A third component of the comprehensive alternative package should be Medicaid reform. It should be based on the enormously successful 1996 reform of the old Aid to Families with Dependent Children program (AFDC). That reform sent the federal share of spending for the program back to each state in a finite block grant, freeing each state to create a new welfare program based on work.

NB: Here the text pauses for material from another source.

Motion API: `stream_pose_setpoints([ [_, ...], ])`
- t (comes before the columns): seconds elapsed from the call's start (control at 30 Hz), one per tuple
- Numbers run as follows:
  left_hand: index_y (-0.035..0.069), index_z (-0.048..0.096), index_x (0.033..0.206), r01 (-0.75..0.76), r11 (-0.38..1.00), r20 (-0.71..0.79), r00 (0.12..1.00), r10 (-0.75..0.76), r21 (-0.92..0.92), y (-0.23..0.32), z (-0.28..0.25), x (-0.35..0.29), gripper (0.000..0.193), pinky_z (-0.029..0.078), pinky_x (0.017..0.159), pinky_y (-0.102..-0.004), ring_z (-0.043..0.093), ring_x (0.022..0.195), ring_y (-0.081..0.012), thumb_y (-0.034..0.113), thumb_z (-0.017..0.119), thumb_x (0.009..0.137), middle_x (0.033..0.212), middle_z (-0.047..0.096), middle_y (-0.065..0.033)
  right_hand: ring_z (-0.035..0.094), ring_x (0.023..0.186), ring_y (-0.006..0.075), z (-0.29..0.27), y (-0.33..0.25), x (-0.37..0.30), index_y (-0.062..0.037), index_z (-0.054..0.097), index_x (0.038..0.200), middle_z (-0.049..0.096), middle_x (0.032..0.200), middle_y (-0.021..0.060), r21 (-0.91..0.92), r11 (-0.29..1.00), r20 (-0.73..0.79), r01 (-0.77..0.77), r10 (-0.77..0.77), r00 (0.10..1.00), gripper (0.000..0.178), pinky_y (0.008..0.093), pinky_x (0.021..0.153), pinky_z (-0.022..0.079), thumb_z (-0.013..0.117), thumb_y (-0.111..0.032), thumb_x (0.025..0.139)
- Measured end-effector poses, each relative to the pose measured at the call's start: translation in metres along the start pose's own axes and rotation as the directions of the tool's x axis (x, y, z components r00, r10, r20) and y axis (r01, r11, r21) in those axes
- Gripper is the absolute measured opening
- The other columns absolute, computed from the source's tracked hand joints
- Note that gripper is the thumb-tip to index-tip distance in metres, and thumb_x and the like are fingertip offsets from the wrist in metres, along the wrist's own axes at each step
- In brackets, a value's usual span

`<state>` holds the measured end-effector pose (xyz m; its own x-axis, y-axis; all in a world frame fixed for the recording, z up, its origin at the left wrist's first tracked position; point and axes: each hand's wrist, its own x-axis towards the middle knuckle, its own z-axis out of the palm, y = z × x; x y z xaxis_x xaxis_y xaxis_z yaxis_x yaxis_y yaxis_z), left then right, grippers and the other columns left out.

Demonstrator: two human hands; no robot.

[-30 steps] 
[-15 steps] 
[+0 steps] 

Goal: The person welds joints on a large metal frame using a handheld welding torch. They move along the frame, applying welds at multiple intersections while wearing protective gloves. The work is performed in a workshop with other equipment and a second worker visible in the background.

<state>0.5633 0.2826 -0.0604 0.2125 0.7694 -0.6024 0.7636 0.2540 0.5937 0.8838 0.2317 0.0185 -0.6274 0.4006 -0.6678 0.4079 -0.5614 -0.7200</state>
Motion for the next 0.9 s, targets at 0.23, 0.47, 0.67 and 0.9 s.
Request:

The old program was based on a matching spending formula, with the federal government spending more on the program the more each state spent. This only encouraged states to sign up more and more people for AFDC welfare. The 1996 reforms ended this practice. If costs for the program rose in a state, the state had to pay for the added costs itself. If the state saved money through innovation and finding work for those on the program, it could keep the savings. The results were spectacular. Within a couple of years, the old AFDC welfare rolls were reduced nationally by nearly 60 percent.

Medicaid reform should follow the same model. The current federal matching formula would be replaced by one of finite block grants to each state, to be used for a completely redesigned Medicaid program in each state. States could then better serve the poor by using the program to provide vouchers for the purchase of private insurance, enabling the poor to enjoy the same health coverage as the middle class. Poor families would then be free to choose the health insurance coverage they prefer, including health savings accounts. The vouchers should be subject to a work requirement for the able-bodied, just as with modernized AFDC.

Each state’s voters would be free to decide how much assistance for the purchase of health insurance they wanted to provide at what income levels. The poor should be assured of enough assistance to purchase at least basic, essential coverage, so no one would have to go uninsured because they didn’t have enough money.

Another component of reform would be for federal and state governments to reduce the costs of health insurance by repealing all requirements for guaranteed issue and community rating, which Medicaid vouchers and state uninsurable risk pools render completely unnecessary and counterproductive.

Further market reforms would be included in a comprehensive alternative to Obamacare as well. This would be the agenda of a truly forward-looking president and political party, rather than Obama’s throwback to the socialized medicine failures of the last century. These free market alternatives are based on policies and practices that have already been shown to work. If our country is to experience genuine health care reform, this is where the public policy debate of the future should focus.